Customizing Asent#
Asent is built using a series of extension attributes on the spaCy
classes, Doc
, Token
and Span
. This allows you to switch
out the parts and also improve on one component at a time. In this
tutorial, we will move you through how to customize your own pipeline.
This will first include a quick approach using the Asent
component to implement a Swedish pipeline. Then we will customize
the way the pipeline checks if a word is negated.
To read more about the custom spaCy extensions check out their documentation.

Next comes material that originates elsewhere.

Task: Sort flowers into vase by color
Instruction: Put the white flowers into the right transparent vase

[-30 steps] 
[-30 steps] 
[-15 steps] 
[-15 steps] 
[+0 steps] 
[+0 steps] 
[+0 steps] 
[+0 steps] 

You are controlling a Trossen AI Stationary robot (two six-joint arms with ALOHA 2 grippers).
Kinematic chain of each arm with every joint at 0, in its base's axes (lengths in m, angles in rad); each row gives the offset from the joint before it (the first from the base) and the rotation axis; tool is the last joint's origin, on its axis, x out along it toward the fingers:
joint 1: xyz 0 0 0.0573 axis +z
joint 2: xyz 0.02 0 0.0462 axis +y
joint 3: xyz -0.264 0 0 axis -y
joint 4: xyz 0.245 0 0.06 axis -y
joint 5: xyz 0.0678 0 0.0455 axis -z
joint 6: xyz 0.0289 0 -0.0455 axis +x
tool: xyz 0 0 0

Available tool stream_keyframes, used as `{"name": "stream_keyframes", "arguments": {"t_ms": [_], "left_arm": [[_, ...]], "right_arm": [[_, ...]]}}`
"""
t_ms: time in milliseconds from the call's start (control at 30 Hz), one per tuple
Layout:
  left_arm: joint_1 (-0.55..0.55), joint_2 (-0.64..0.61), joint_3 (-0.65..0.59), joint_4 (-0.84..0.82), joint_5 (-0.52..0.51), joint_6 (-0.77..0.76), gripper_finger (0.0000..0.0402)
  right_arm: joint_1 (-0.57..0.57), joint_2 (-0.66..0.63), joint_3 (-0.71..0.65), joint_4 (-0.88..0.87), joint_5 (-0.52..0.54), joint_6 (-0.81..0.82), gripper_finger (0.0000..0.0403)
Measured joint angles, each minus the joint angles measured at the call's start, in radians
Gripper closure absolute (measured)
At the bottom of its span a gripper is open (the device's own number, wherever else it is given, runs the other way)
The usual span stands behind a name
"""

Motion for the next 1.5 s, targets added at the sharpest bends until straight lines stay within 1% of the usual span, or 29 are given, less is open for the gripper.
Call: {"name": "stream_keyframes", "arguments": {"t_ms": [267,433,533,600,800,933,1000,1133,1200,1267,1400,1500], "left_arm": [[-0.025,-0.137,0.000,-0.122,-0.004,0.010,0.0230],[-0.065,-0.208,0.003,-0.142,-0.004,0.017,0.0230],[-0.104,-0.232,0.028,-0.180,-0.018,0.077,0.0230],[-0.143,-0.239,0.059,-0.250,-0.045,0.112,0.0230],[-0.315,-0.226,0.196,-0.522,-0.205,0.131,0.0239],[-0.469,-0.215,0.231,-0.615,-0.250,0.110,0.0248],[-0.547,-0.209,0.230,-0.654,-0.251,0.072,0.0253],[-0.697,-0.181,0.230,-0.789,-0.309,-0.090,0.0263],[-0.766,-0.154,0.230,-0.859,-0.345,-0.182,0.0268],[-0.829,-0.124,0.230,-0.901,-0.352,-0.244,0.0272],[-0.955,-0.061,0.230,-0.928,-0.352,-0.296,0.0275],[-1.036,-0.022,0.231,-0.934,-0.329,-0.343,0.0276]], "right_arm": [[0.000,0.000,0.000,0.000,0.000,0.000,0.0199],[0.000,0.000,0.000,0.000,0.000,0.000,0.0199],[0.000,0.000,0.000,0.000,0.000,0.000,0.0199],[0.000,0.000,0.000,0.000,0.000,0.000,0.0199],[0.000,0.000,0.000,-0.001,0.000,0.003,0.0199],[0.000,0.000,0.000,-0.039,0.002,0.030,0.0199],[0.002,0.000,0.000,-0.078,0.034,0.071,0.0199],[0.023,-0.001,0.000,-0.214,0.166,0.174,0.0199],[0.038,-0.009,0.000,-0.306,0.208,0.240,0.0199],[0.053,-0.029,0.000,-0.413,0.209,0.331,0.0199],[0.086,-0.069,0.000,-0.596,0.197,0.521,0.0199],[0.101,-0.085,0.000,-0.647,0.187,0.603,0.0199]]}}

Before we start we will need a spaCy pipeline for Swedish. Here we will use the experimental version which you can install using:
# this can take a while
pip install https://huggingface.co/explosion/sv_udv25_swedishtalbanken_trf/resolve/main/sv_udv25_swedishtalbanken_trf-any-py3-none-any.whl
Which can then be loading using spaCy:
import spacy
nlp = spacy.load("sv_udv25_swedishtalbanken_trf")
Attention
This pipeline requires a GPU and torch>=1.9.0
See also
If you don’t wish to use the experimental version by spaCy we recommend pipeline by the Swedish royal library.
Creating the pipeline#
A large part of the customization is made simple using the Asent
component. Here we will implement the Swedish Asent pipeline, for
this we need a dictionary of rated words and potentially a list of
intensifiers, negation and contrastive conjunctions.
We can extract these using the lexicons.get
function:
from asent import lexicons
rated_words = lexicons.get("lexicon_se_v1")
negations = lexicons.get("negations_se_v1")
intensifiers = lexicons.get("intensifiers_se_v1")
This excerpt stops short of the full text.